Who buys Extremas? According to Aprilia UK a typical customer is still to emerge even after selling 300 bikes since last August. "We've had plenty of younger blokes, as you'd expect," says Aprilia's Steve Reynolds, "but just as many older customers, including a 53-year-old farmer. I think the public now know what Aprilias are, a lot of credit has to go to the company's GP success." The RS/R version comes in at the same, price as the plain RS, maintaining Italy's relative advantage over the Japanese yen (TZR125: £3939). A free Abus goes to every Aprilia customer.

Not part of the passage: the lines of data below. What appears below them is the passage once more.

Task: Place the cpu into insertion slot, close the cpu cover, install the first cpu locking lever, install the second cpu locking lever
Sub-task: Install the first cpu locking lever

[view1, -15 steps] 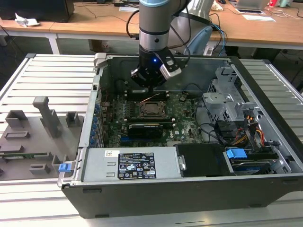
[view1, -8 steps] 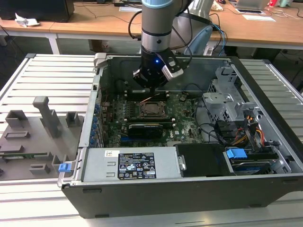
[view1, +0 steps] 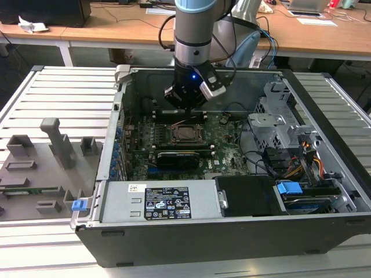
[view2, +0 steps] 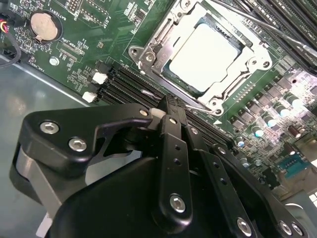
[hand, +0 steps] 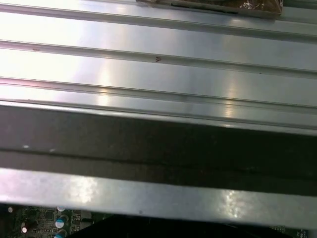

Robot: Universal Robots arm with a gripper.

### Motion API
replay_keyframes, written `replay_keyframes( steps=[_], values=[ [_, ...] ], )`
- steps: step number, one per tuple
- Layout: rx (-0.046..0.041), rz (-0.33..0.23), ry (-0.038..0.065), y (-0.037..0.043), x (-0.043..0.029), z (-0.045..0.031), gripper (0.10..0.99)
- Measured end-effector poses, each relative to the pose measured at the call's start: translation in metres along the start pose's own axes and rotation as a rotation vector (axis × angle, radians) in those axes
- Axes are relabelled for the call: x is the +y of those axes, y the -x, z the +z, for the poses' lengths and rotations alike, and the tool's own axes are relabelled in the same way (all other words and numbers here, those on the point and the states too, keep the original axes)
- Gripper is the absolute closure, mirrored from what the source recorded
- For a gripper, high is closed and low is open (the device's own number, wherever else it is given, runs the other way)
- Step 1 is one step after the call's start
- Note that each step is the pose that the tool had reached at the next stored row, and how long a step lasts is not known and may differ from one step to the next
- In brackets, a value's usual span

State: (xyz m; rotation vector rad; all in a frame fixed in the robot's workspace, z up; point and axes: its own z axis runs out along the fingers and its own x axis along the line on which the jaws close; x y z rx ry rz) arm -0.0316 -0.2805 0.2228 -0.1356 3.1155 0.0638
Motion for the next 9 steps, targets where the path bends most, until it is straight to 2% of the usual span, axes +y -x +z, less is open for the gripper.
replay_keyframes(
  steps=[9],
  values=[
    [0.0,0.0,0.0,0.0047,0.0006,0.0049,0.98]
  ],
)
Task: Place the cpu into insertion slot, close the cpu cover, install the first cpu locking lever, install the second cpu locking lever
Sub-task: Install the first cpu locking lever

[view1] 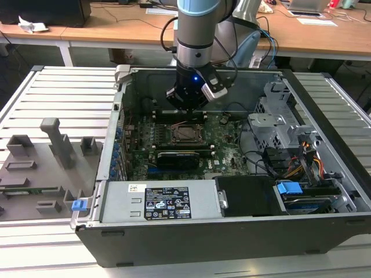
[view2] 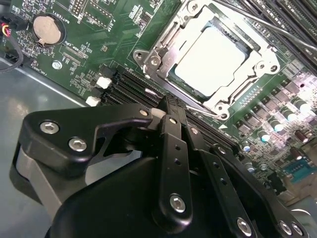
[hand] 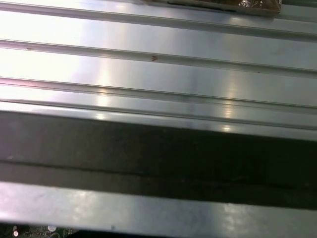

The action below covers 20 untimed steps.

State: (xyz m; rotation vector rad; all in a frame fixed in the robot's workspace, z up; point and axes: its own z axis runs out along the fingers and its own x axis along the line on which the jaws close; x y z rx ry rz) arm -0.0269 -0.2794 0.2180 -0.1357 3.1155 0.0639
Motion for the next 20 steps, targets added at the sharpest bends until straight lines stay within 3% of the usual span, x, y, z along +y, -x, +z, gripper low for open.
replay_keyframes(
  steps=[13,20],
  values=[
    [0.0001,0.0,0.0,0.0063,-0.0003,0.009,0.98],
    [0.0009,0.0,-0.009,0.0069,-0.0005,0.0131,0.98]
  ],
)
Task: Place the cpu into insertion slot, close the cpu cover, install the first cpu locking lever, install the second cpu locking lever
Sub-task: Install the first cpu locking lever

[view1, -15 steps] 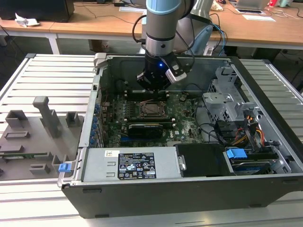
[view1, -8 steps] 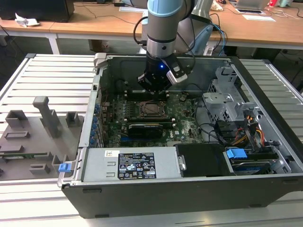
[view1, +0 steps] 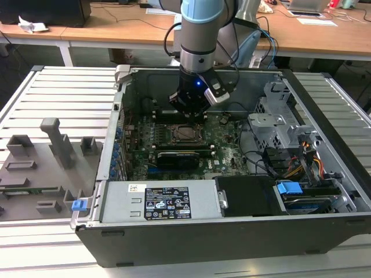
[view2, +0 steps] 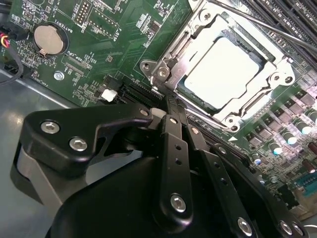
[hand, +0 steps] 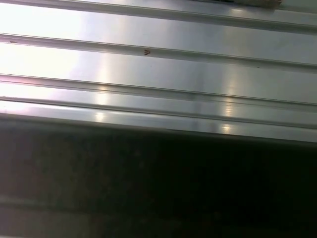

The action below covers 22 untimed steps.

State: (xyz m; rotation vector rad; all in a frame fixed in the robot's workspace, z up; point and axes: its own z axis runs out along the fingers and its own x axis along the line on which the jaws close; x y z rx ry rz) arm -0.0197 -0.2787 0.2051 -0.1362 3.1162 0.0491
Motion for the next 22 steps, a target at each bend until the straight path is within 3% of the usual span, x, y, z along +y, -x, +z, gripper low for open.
replay_keyframes(
  steps=[4,11,16,22],
  values=[
    [0.0008,0.0,-0.006,0.0001,-0.0002,0.0014,0.98],
    [0.0008,0.0,-0.008,0.0005,-0.0002,0.0032,0.98],
    [0.0005,0.0,-0.007,0.0009,0.0003,-0.0108,0.98],
    [0.0007,0.0,-0.008,0.0008,-0.0009,-0.0118,0.98]
  ],
)
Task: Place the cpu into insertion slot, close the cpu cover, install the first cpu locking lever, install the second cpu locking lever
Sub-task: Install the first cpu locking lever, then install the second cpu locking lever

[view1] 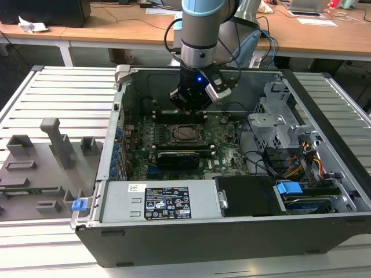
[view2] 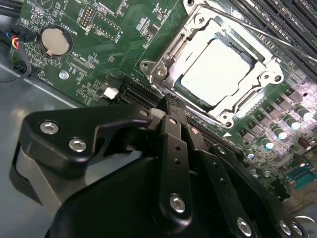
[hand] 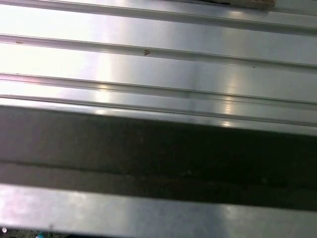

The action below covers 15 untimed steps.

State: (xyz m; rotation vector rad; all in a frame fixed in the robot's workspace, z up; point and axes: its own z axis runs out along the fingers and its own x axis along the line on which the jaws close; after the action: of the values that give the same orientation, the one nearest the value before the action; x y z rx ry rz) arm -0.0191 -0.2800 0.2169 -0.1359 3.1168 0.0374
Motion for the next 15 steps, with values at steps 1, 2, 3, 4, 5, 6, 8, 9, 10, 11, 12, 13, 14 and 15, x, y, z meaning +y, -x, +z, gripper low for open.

In spite of its intoxicating imagery and the obvious legal advantages of playing racers on a 125 in preference to a FireBlade, the Extrema still gets a tad tiresome when there are miles to be done or metropoli to be crossed. Presumably, all these mature customers have another bike for distance days, when 75 miles between petrol stops simply isn't enough.

The clearest advantage the Extrema has over the Mito is that, by comparison, it is positively staid. You can say no to its traffic light pleas for ll,000rpm and a screaming clutch. You can gurgle passed a policemen looking every inch the responsible motorcyclist. Then, when the going's good and that bout of sobriety evaporates, you can just pin it.